Reissue Tuesday: Liz Phair

Exile in Guyville turned 25 this month and continues to shine.

By Tim Craig

Released in 1993 — a year that bought us Nirvana’s In Utero, Uncle Tupelo’s Anodyne, and Enter the Wu-Tang (and everything in between … go ahead, google it) — Phair’s satirical / confessional debut cut through the grunge to place its tongue in the collective cultural cheek.

Part of the tongue-in-cheek comes from the intent of the record, which works as a sonic and lyrical response to the Rolling Stones’ Exile on Main Street (1972). As she told Rolling Stone in 2010, Phair imagined questions that Mick Jagger would answer. “I was like, ‘Oh, that’s what you were doing last night.’ It fit so perfectly with our neighborhood and the age we were. We were living kind of outside of society, especially me,” she said.

“I would write down the song from Exile and I had a code … Let’s say a square meant it was a big song on the record in terms of fully arranged, and a wavy line would mean they used a lot of reverb and it was watery and atmospheric.

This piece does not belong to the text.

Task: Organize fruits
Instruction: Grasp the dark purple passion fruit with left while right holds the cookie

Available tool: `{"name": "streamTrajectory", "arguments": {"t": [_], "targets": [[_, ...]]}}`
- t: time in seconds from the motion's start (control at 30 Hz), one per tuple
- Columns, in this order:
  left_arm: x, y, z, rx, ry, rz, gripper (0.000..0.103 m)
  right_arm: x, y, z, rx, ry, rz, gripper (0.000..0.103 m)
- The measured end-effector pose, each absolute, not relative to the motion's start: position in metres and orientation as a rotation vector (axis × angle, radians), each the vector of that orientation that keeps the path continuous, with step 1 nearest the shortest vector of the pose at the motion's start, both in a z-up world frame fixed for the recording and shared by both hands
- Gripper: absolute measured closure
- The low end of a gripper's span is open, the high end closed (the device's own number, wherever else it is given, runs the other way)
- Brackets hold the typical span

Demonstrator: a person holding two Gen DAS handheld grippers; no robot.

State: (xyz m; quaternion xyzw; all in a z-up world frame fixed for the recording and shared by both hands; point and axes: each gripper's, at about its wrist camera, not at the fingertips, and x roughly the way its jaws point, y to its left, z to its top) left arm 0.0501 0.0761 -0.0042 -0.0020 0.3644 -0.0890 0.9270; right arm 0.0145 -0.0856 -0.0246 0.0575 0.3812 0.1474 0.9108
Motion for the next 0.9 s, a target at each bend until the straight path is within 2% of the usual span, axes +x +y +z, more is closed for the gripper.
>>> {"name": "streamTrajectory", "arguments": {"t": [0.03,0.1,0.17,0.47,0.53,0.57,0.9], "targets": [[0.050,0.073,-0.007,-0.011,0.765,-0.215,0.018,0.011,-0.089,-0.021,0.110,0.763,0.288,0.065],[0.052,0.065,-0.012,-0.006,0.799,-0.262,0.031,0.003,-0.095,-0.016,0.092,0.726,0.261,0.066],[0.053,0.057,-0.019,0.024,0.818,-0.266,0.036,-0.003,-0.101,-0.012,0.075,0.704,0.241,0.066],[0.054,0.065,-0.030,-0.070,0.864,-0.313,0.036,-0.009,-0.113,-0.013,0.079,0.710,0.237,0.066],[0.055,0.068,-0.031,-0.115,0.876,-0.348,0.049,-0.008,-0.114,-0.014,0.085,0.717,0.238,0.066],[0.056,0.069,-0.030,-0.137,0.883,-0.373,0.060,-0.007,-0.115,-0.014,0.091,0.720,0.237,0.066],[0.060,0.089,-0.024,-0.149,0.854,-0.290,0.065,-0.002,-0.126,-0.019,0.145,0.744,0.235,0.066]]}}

Then I would go through my songs and do the same thing.”

With this layer of context, Exile in Guyville becomes more than just strong debut, but part of a larger cultural conversation between rock’s past and future, between the male gaze and female empowerment.

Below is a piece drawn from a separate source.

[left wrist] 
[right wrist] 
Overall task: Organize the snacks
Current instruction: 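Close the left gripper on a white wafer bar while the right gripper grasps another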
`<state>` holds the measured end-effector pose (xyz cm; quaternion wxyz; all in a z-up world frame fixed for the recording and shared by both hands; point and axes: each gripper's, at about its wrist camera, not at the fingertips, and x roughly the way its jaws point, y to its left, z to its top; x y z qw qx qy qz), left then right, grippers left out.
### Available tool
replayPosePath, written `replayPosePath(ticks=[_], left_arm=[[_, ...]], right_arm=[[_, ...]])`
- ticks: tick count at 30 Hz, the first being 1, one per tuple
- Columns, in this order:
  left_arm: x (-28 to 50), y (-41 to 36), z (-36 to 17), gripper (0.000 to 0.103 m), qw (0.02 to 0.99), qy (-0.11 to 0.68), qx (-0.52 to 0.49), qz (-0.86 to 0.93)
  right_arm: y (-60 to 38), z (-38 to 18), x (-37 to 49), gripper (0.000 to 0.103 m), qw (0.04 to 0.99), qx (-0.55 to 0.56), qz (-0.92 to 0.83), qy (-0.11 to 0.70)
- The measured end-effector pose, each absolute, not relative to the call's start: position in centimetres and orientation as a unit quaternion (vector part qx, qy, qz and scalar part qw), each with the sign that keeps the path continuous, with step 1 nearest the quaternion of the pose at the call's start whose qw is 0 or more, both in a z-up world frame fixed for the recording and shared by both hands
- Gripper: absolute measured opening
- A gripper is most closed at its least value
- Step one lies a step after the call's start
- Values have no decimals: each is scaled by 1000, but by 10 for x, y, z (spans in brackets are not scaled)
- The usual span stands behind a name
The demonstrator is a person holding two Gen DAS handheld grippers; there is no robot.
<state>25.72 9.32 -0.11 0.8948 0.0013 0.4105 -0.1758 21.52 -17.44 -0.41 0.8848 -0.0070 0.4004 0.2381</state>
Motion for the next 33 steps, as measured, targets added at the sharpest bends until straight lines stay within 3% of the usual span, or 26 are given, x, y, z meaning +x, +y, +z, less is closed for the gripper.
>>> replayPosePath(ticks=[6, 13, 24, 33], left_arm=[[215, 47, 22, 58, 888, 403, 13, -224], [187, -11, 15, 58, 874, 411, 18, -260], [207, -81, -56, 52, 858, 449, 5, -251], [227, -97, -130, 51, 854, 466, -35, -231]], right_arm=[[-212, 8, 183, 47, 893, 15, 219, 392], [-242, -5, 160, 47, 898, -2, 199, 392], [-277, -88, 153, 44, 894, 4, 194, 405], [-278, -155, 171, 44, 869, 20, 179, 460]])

This context continues to make Exile in Guyville worthy of ownership. The guitar riff that opens “Help Me Mary,” has a new-but-familiar tone; the sing-a-long chorus of “Never Said” or the drums in “Fuck and Run” exist as a new expression of everything we like in rock and roll. “Divorce Song,” “Girls, Girls, Girls,” and “6’1”” also blend the conversation in new and exciting ways.

The reissue box set by Matador Records, titled Girly-Sound To Guyville, comes as a 7-LP (or 3 CD) meal, with a remastered double LP treatment of Exile in Guyville, as well as music from the three Girly-Sound cassettes, which Phair recorded on cassette and were eventually passed around and around among fans before she landed her record deal. Restored from the original tapes, these have never been previously released in their entirety.